Simple Python 3 program to deobfuscate JNDI strings from logs into something easier to match on for detecting exploit attempts.
The goal is to split a sample JNDI string into its parts; protocol, host, port and path.
The main function to feed strings into is parse_jndi_sample()
which in turn
uses functions replace_lookups()
, repl_func()
and
parse_jndi_proto_and_path()
.
Tuning has been done against the open Kibana here: https://log4shell.threatsearch.io/s/log4shell
The remaining functions can be viewed as setup/infrastructure to read in and convert sample strings. Note that if you start out fresh with the tab-separated Kibana input, you will get a JSON file where you manually fill out expected deobfuscated string per test case.

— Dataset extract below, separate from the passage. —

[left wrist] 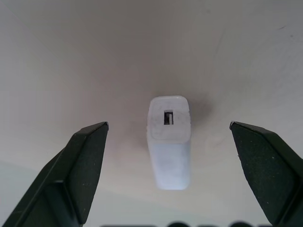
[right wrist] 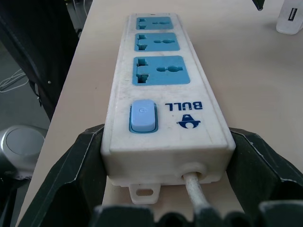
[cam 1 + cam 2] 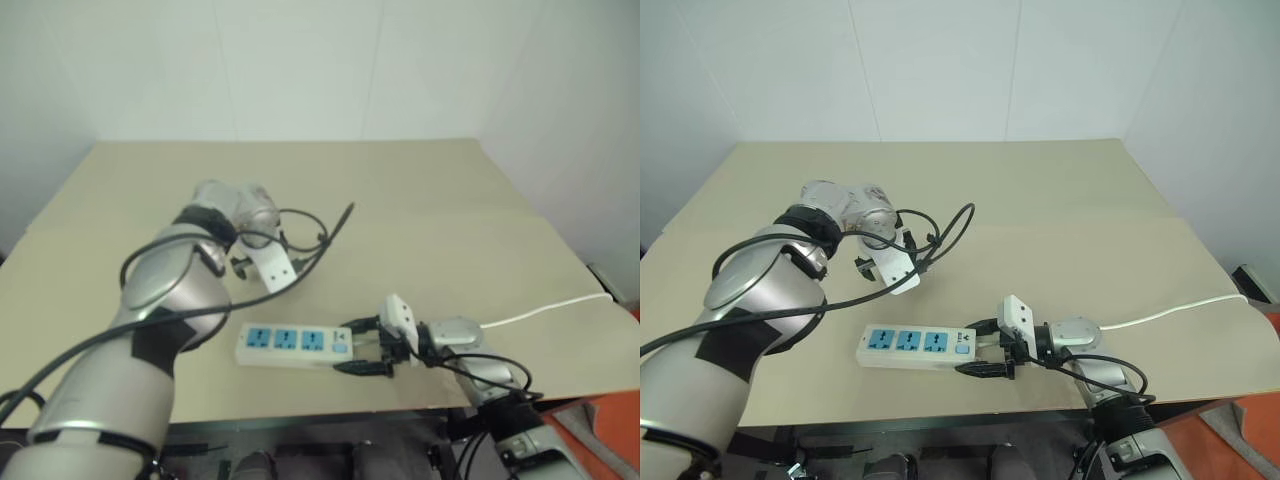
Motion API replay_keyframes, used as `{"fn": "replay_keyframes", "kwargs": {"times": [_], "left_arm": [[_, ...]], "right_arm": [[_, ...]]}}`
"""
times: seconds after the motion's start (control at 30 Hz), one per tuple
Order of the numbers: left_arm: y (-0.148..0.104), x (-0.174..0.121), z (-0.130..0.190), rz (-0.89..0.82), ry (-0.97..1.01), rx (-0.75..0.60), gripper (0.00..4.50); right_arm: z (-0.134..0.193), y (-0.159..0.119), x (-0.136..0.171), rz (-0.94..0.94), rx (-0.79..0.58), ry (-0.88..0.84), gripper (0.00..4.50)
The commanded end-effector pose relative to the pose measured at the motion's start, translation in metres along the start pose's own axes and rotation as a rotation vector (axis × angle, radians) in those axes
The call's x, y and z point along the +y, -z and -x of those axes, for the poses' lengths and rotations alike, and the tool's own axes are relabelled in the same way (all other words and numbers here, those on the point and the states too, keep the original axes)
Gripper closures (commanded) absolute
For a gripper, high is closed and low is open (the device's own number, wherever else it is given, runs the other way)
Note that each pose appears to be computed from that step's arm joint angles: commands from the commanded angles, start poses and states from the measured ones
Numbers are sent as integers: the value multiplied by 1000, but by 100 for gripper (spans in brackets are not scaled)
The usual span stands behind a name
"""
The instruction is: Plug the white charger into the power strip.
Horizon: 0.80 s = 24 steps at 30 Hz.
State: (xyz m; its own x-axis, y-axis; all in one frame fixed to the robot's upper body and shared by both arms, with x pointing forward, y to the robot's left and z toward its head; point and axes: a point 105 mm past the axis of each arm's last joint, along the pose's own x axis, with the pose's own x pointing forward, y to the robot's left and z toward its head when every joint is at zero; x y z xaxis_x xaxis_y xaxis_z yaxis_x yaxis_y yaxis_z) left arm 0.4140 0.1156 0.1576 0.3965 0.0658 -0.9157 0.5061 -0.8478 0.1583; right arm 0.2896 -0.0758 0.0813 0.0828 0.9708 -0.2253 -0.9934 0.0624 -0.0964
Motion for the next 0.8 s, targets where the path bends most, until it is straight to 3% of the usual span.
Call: {"fn": "replay_keyframes", "kwargs": {"times": [0.03, 0.13, 0.47, 0.63, 0.8], "left_arm": [[2, 1, 0, 8, -10, 11, 0], [1, -2, -1, 18, 7, -1, 52], [-3, 0, -7, 23, -19, -15, 350], [-6, 8, -4, 39, -73, -42, 350], [-12, 28, 22, 109, -185, -157, 350]], "right_arm": [[-5, 9, 8, -25, 30, -21, 106], [-4, 9, 9, -27, 32, -17, 106], [-4, 11, 8, -25, 39, -11, 106], [-3, 12, 8, -25, 46, -11, 106], [-2, 11, 5, -27, 45, -17, 106]]}}
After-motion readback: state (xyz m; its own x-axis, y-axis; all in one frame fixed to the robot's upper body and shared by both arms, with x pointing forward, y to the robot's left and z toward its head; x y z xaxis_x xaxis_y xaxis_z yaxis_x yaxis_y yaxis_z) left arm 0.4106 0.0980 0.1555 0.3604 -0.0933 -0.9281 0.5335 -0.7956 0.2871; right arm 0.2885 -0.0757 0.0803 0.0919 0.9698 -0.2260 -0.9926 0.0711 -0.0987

Kibana input is gotten by cut-and-pasting the Kibana search results from above page into a local file.
This is a concept hack and isn't very performant. Error handling is lacking, and there are ways to trick the [quite loose definition of] "parser", for example by passing >1 JNDI expressions in a sample. It's really just a search and replace job.
That said, processing just over a million (1,105,920) example lines on my MacBook Pro M1 Max takes about 16 seconds at about 68 000 lines per second.
Several performance improvements are possible, left as exercise to reader. :)
If I find the time, perhaps I'll make an OCaml or Julia version as well.